# INSTRUCTIONS TO FOLLOW
Copy out each line of the data below in which "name" appears.
:::::
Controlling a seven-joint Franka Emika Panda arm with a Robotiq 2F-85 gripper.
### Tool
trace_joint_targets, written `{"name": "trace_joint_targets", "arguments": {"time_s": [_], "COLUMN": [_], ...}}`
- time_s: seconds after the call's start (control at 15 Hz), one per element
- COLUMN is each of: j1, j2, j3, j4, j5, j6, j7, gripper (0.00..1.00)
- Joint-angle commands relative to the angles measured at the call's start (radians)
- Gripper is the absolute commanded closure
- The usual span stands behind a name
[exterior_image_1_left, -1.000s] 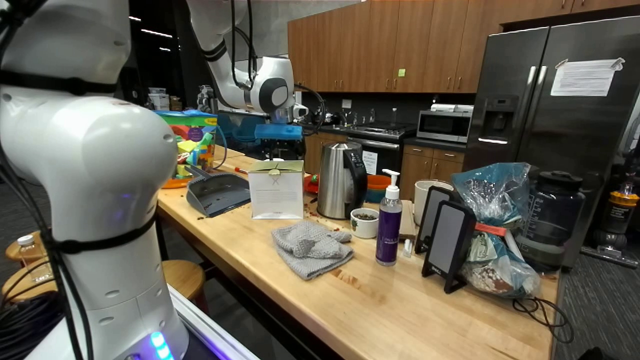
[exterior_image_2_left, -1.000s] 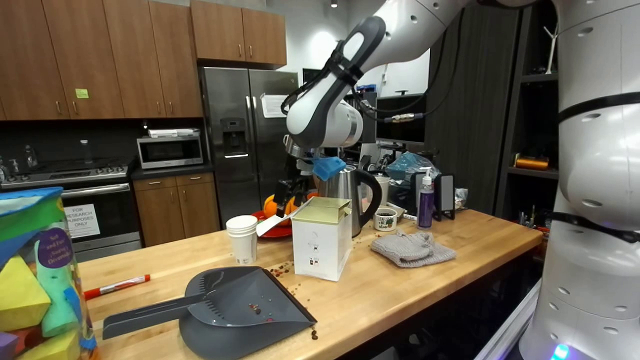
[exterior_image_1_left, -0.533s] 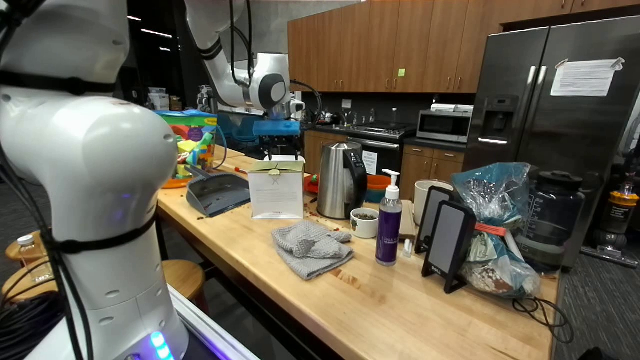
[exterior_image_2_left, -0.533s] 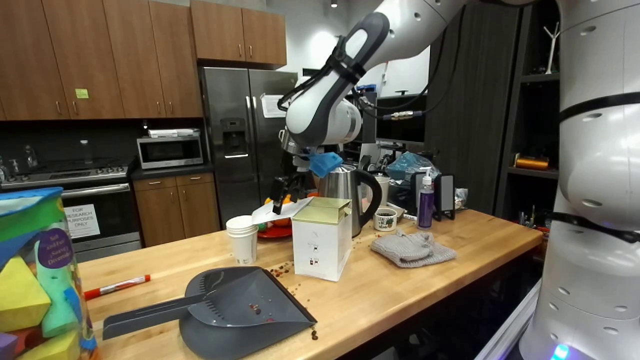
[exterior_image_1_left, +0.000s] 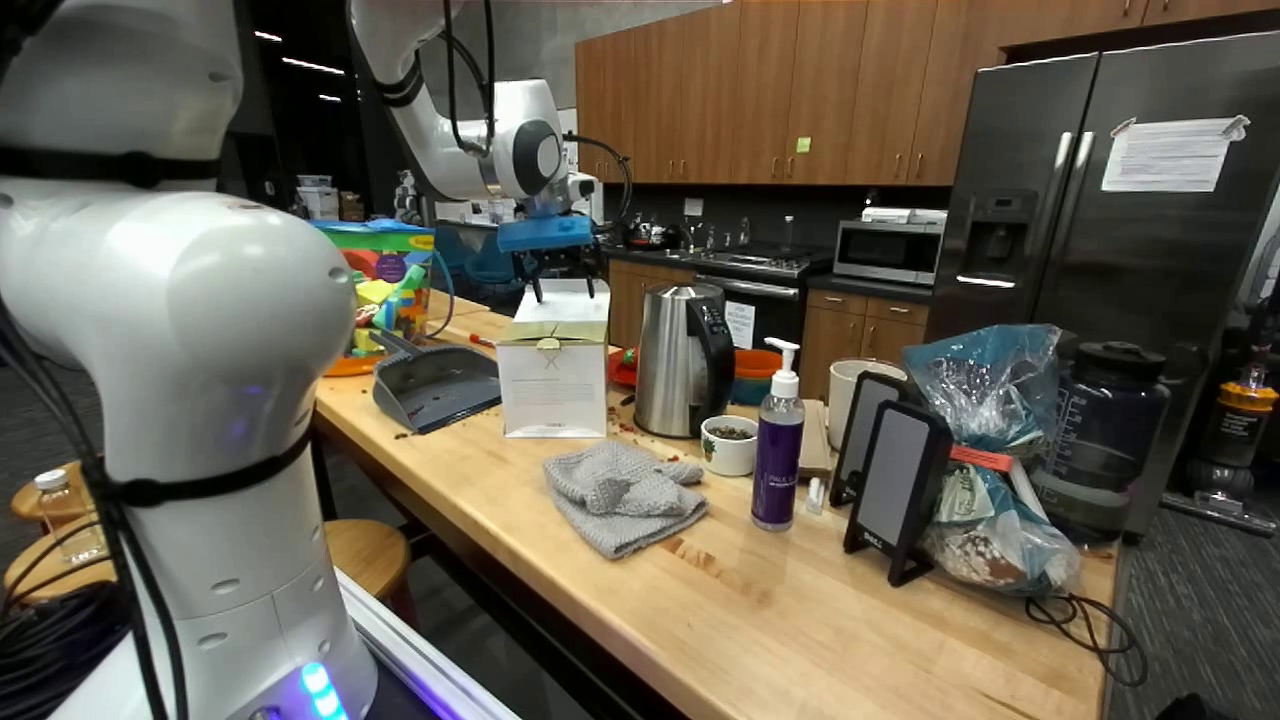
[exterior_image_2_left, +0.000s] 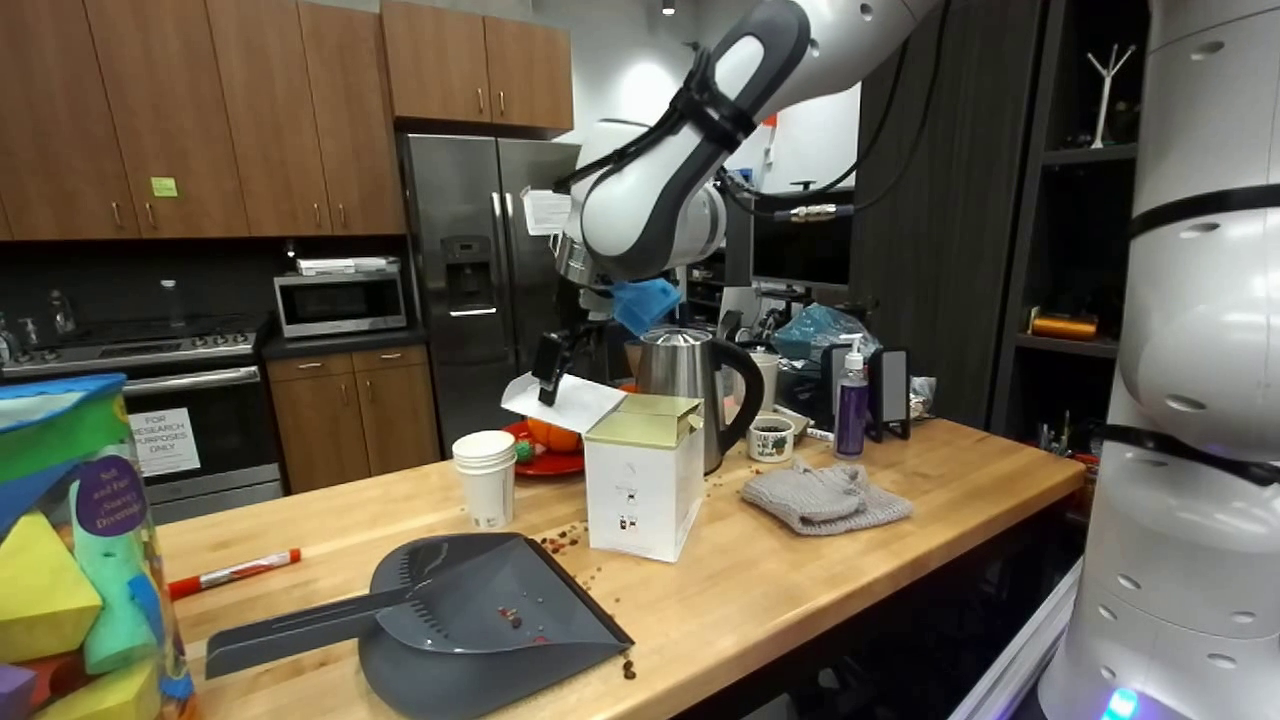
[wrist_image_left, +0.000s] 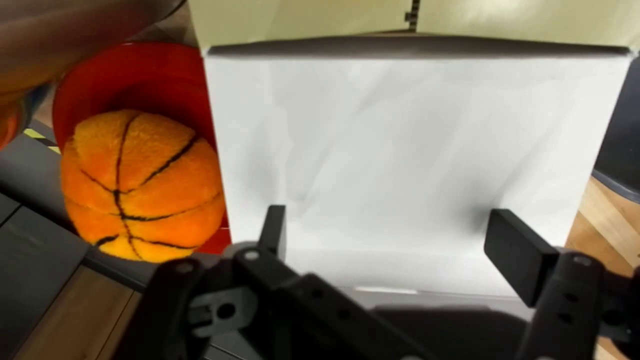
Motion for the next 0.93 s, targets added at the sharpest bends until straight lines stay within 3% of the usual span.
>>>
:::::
# COMPLETED TASK
trace_joint_targets, written `{"name": "trace_joint_targets", "arguments": {"time_s": [_], "COLUMN": [_], ...}}`
- The usual span stands behind a name

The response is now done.